Le marginal compte plus que la majorité
Crise économique
Lecture de l’édito de l’Usine Nouvelle de cette semaine : « des millions de français ont des revenus stables, rien ne les oblige à se serrer la ceinture ». Sous-entendu, il y a un socle solide de dépenses, ne nous laissons pas démoraliser par quelques annonces pessimistes. Mieux encore : que ceux qui le peuvent, prennent la relève de ce qui ne peuvent ou n’osent plus. Tout ceci est bel et bon mais ignore un principe de base de l’économie : la dernière unité consommée, produite, vendue a infiniment plus de valeur que toutes les autres. C’est ce que les économistes du XIXème siècle appelaient le raisonnement à la marge, ce que les ménagères de moins de 50 ans traduisent par : c’est la dernière goutte qui fait déborder le vase.
Revenons à notre édito. Il insiste avec justesse sur le fait que la majorité des français n’est pas concernée par toutes ces mauvaises nouvelles et qu’il n’y a pas lieu de les affoler.

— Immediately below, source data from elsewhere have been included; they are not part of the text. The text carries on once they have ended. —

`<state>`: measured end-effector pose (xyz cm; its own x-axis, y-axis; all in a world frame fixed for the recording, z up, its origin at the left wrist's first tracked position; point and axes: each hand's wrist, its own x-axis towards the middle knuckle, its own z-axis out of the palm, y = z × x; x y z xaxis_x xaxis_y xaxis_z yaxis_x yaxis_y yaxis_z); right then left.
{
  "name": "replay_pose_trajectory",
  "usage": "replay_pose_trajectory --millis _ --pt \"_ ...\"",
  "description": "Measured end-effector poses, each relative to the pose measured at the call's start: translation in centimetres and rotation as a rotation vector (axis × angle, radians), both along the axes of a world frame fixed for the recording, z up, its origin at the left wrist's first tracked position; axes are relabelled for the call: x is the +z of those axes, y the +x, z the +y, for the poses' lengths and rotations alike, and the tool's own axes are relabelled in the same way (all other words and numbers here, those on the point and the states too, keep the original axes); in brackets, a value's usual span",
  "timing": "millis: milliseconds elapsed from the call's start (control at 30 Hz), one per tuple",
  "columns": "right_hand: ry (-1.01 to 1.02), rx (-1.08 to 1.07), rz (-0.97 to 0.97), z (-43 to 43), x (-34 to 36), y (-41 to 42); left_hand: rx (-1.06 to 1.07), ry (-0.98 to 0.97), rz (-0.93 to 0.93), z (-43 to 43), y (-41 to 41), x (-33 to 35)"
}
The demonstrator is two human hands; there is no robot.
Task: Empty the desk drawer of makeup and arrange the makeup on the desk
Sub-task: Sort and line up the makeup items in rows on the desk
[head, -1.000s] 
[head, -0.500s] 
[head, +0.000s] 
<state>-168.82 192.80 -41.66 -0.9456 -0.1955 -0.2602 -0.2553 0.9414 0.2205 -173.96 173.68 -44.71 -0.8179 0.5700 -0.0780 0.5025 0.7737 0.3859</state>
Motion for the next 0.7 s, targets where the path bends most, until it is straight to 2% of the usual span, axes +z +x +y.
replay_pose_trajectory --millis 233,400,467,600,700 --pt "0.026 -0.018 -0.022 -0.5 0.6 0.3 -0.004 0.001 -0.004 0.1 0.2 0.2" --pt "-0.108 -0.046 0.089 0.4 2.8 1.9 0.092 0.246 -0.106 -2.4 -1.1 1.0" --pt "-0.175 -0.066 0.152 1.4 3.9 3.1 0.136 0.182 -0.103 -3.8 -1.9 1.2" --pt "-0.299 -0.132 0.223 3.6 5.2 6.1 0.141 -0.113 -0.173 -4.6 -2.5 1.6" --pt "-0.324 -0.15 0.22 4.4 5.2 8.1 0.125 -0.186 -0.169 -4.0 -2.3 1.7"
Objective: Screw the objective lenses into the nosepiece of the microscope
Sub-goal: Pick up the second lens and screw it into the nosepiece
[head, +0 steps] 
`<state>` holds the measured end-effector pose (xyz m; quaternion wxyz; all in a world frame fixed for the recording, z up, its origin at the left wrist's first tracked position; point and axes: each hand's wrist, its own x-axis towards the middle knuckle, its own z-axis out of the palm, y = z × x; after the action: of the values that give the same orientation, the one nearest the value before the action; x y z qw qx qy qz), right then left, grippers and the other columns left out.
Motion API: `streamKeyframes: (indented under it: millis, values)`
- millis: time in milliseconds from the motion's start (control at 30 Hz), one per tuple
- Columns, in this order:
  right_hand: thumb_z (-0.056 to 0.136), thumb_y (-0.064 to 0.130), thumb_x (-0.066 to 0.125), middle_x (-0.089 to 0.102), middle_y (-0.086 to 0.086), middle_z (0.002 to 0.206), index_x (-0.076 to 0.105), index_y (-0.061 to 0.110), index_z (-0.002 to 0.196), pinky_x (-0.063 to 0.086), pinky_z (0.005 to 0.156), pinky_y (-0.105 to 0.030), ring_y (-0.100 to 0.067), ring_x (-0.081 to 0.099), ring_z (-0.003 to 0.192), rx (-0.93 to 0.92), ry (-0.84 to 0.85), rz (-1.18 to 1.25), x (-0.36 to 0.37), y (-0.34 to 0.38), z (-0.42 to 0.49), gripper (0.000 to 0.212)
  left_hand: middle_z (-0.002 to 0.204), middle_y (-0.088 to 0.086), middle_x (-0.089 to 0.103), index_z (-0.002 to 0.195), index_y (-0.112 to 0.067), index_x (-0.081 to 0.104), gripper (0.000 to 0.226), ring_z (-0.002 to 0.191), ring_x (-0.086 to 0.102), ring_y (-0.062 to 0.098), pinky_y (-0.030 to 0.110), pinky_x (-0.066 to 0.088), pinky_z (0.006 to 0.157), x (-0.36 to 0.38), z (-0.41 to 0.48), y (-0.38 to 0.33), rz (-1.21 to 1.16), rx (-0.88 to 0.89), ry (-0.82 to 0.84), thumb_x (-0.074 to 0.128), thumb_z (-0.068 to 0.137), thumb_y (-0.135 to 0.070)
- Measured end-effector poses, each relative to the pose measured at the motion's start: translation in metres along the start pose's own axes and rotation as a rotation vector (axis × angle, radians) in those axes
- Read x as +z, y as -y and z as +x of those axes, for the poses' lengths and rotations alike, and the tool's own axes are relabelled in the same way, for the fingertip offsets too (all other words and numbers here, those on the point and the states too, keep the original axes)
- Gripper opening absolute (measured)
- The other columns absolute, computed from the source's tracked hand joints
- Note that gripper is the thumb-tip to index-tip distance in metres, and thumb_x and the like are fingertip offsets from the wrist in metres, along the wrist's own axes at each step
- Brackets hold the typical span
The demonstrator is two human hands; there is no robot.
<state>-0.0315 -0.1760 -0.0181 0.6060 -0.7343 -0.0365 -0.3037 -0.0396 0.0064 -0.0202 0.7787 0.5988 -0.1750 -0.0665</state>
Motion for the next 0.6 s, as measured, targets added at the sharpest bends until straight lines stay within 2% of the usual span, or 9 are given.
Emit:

Imaginons que 90% des français ne changent pas de comportement et augmentent leur consommation de 1%. Mais que les 10% restant soient au chômage ou craignent de perdre leur emploi et qu’ils décident alors d’ajuster leurs dépenses en les baissant de 20%. La moyenne arithmétique de ces mouvements de sens contraire donnera une baisse de 1%. Bilan : une immense majorité qui ne change pas compte moins qu’une toute petite minorité qui bouge beaucoup.
Autre exemple : la croissance française sur longue période est de 2%. Les bonnes années, la croissance atteint 3% ; les mauvaises, seulement 1%. Qualifier la performance économique d’une année tient ainsi à très peu de choses : +/- 1%, un rythme invisible hors des statistiques et surement pas sensible pour les individus pris isolément. On pourrait même ajouter que, accroître notre niveau de vie de 1,2 ou 3% n’a plus guère de sens compte tenu de la saturation déjà élevée de nos besoins. Pourtant, l’expérience montre que le pays flirte avec le bonheur dans le premier cas et la dépression dans le second.
Tous ces constats pour aboutir à une vérité économique de base : c’est la variation marginale qui compte plus que le niveau absolu.
Pour en revenir à notre édito, qu’une majorité de français ne soit pas impactée par la crise n’a guère d’importance. Ce qui compte, ce sont ceux qui vont manquer dans les allées des grandes surfaces pour les fêtes de fin d’année. Que le CA des grands magasins baisse de 5% ou 10% et 2008 sera l’une des pires années depuis des décennies. En soi, 5% c’est peu. En fait, c’est tout.